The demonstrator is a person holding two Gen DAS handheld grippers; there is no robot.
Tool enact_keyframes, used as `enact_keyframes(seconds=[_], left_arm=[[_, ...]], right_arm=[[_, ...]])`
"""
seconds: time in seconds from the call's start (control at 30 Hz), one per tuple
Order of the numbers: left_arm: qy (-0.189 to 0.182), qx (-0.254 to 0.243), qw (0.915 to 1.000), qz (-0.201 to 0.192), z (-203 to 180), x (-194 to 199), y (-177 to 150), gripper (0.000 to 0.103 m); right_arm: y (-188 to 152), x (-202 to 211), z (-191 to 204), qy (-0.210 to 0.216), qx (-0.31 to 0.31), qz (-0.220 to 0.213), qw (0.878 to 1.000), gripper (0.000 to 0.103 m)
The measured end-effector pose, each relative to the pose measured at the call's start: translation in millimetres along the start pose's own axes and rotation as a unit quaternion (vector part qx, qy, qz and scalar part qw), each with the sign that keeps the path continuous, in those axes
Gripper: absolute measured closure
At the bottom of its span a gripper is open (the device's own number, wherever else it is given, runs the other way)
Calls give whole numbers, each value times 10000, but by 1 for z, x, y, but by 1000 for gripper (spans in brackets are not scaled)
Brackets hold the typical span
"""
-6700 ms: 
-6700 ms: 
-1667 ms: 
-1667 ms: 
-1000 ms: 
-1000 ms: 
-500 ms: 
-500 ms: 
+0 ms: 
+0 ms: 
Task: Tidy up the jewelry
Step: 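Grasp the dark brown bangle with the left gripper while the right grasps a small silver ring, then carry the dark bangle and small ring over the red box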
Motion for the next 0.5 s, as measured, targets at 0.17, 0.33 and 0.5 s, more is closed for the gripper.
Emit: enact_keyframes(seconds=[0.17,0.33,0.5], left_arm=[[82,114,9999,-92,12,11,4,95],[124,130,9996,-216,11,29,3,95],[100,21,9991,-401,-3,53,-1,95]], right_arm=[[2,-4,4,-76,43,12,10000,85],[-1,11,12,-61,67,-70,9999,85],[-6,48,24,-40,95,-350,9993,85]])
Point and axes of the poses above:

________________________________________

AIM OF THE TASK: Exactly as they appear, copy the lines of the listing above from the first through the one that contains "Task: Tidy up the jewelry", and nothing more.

REPLY:
The demonstrator is a person holding two Gen DAS handheld grippers; there is no robot.
Tool enact_keyframes, used as `enact_keyframes(seconds=[_], left_arm=[[_, ...]], right_arm=[[_, ...]])`
"""
seconds: time in seconds from the call's start (control at 30 Hz), one per tuple
Order of the numbers: left_arm: qy (-0.189 to 0.182), qx (-0.254 to 0.243), qw (0.915 to 1.000), qz (-0.201 to 0.192), z (-203 to 180), x (-194 to 199), y (-177 to 150), gripper (0.000 to 0.103 m); right_arm: y (-188 to 152), x (-202 to 211), z (-191 to 204), qy (-0.210 to 0.216), qx (-0.31 to 0.31), qz (-0.220 to 0.213), qw (0.878 to 1.000), gripper (0.000 to 0.103 m)
The measured end-effector pose, each relative to the pose measured at the call's start: translation in millimetres along the start pose's own axes and rotation as a unit quaternion (vector part qx, qy, qz and scalar part qw), each with the sign that keeps the path continuous, in those axes
Gripper: absolute measured closure
At the bottom of its span a gripper is open (the device's own number, wherever else it is given, runs the other way)
Calls give whole numbers, each value times 10000, but by 1 for z, x, y, but by 1000 for gripper (spans in brackets are not scaled)
Brackets hold the typical span
"""
-6700 ms: 
-6700 ms: 
-1667 ms: 
-1667 ms: 
-1000 ms: 
-1000 ms: 
-500 ms: 
-500 ms: 
+0 ms: 
+0 ms: 
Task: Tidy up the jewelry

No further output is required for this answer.